The finished copy should hold every entry exactly as given, and no pictures.

DATA LISTING START

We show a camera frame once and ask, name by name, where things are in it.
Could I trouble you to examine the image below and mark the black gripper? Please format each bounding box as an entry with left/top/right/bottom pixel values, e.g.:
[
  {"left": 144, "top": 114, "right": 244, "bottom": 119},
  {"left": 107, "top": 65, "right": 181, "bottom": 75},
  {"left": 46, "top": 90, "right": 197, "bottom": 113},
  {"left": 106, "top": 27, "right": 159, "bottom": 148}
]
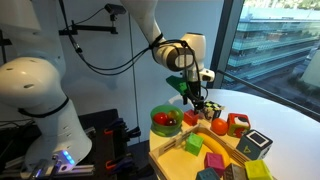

DATA LISTING END

**RESULT**
We show a camera frame once and ask, name by name, where things are in it.
Could I trouble you to examine the image below and mark the black gripper? Please format each bounding box as an entry with left/top/right/bottom pixel values, e.g.:
[
  {"left": 144, "top": 114, "right": 244, "bottom": 119},
  {"left": 107, "top": 65, "right": 181, "bottom": 75},
  {"left": 46, "top": 90, "right": 197, "bottom": 113},
  {"left": 106, "top": 27, "right": 159, "bottom": 148}
]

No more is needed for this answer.